The story

I was creating a beat with (Royalty free) one shot sample and realized something was off in it and it was not
in sync with root note. I tried to search for free sampler but there wasn’t Real time stretching in any of that sampler i downloaded. I am beginner in producing so i don’t know much about production and i can’t afford any of this expensive Vst plugins so i tried to make this library for myself and i am sharing this with you guys
it is not perfect but it is usable if you throw some of the effect in it. Thank you and sorry for bad english……

Reviews for Vibrato Piano

  • Sound
  • Character
  • Playability
  • Inspiration
  • GUI

Leave a review to let others know what you thought of the instrument!

  • Weird, but cool!

    What makes this instrument different than your average e-piano sound is the ever so slight perfect 5th that plays down from the note along the note you are playing. I wouldn't name it as Vibrato, as the title suggests, but it's definitely a weird chorus-like effect that totally changes the character of the instrument. It's a very simple patch and it is just based off of one single sample, but it sounds great all over the keyboard, even in extreme highs and lows.

    Definitely not bad for a first try!

    The vibrant green circle that covers the entire GUI background could have been a little more subtle so the labels of the handy controls are more readable, but it doesn't change the playability at all.

    Alex Raptakis27 August 2022
  • Peculiarly cool

    This pack is, in a word, interesting. The audio content is quite decent, in fact, I would say it comes to resemble an electric organ. I really appreciate you sharing this first result with this community.

    As far as the interface is concerned, the background image does not completely cover the keyboard part. The controls could be placed on the sides, so that they do not overlap with the background letters. And I think the color of the circular controls should be different.

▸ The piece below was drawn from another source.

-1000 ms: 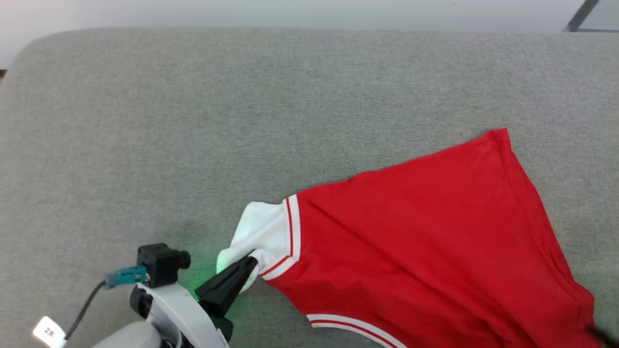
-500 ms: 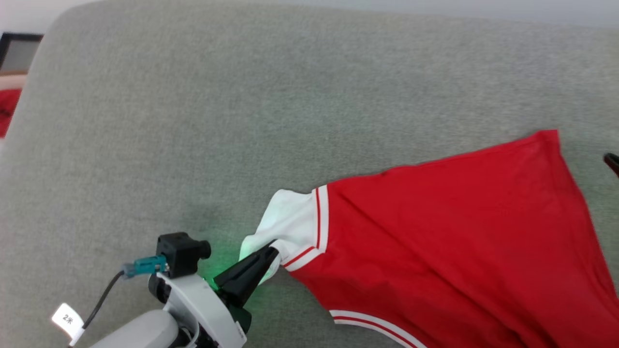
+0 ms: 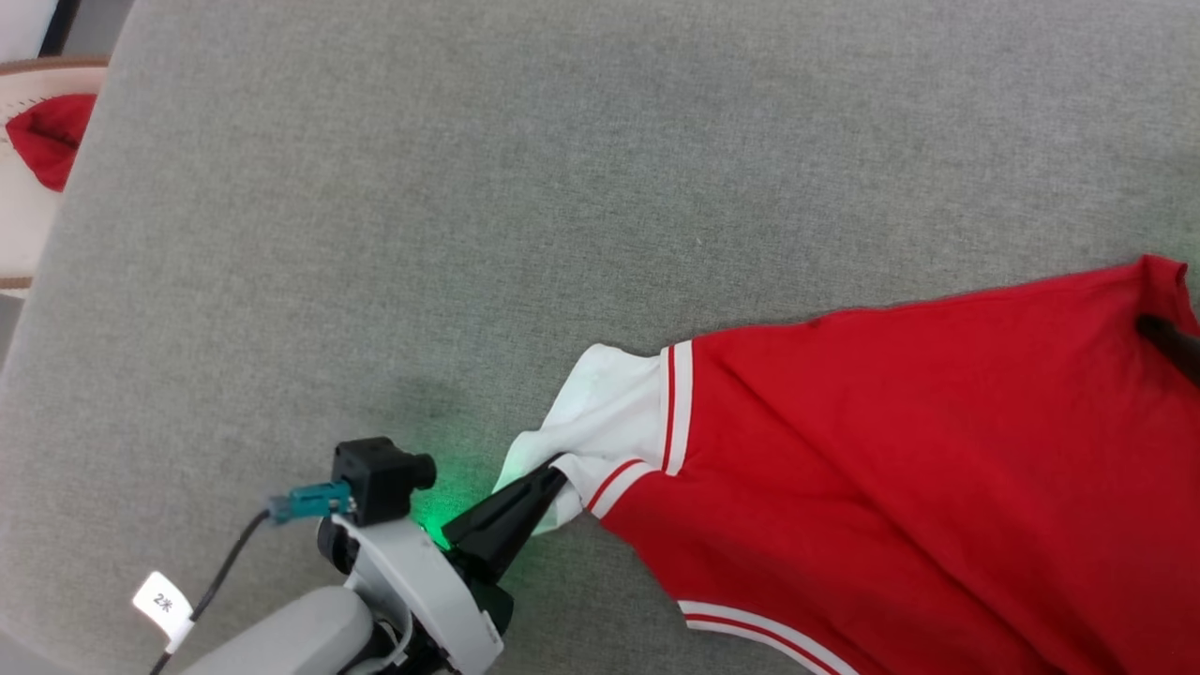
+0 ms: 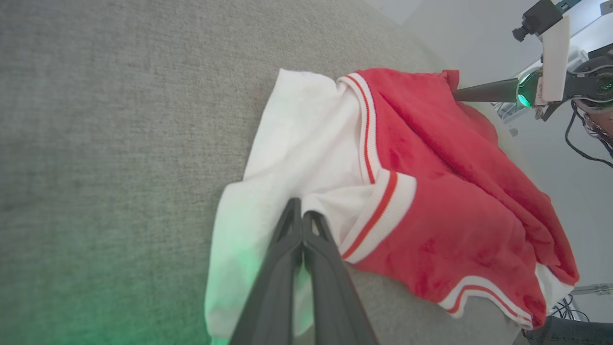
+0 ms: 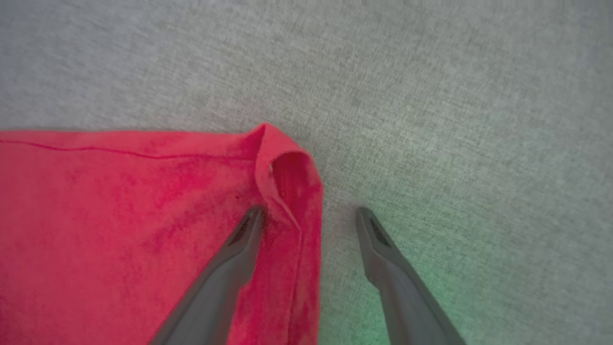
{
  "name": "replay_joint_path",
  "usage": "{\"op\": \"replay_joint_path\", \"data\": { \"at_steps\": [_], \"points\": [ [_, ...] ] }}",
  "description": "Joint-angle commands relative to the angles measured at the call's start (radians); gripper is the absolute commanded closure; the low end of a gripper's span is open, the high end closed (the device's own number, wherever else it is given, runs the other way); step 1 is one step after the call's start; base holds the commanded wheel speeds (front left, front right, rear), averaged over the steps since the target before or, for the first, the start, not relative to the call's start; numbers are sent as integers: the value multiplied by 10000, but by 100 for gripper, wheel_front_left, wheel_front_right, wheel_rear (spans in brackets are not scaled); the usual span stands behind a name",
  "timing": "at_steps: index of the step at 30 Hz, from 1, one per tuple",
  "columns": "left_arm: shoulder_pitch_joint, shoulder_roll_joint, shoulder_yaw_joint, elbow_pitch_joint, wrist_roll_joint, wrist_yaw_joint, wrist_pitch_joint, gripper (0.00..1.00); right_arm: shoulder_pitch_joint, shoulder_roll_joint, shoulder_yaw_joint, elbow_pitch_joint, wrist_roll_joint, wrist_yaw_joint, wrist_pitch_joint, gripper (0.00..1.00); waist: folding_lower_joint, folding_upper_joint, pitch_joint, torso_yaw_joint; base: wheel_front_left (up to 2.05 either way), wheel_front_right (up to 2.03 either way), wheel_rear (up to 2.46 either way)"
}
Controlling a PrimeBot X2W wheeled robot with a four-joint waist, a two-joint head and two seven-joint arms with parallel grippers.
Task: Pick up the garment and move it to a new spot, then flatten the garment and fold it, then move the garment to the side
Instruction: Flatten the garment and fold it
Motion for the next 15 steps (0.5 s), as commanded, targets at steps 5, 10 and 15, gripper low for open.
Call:
{"op": "replay_joint_path", "data": {
  "at_steps": [5, 10, 15],
  "points": [
    [-118, 0, 196, 310, -444, -14, -50, 100, -136, 500, 199, 521, 406, 1, -1145, 100, 0, 0, -189, -191, 0, 0, 0],
    [-1208, 92, 458, 317, -1036, -6, 116, 100, -1022, 524, -472, 819, 207, -1, -3190, 100, 0, 0, -397, -274, 0, 0, 0],
    [-3468, 73, 908, 703, -1632, -7, 735, 100, -2452, 717, -1326, 1572, -334, -1, -4605, 100, 0, 0, -303, -455, 0, 0, 0]
  ]
}}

    Maybe it's funny, but the sounds of this pack remind me of platform games from the last decades of the last century.

    GuilleDSamplist 25 September 2022
  • The power of a tiny edit or two...

    I get the feeling that this is a first attempt to make a Decent Sampler virtual instrument. I wholeheartedly encourage people to try!

    When I first heard the sound, I was intrigued. It's a classic example of a simple waveform (not that far removed from a sine wave) where there are not an exact number of cycles in the sample. This has the effect of producing lots of sub-harmonics (and inharmonic!), and these can be very distracting - the pitching is fine, but the lower frequencies are a bit overwhelming. Also, for a piano sound, then there's a lot of loud sustain, and none of the characteristic decay down to a lower sustain level that you would expect in a piano sound. Curious, I thought to myself. This looks like a job for synthesizerwriter in detective mode!

    (If you want to know more about what happens when complete cycles of waveforms don't quite make it into a sample, then look at the 31st October 2020 blog post in my blog...)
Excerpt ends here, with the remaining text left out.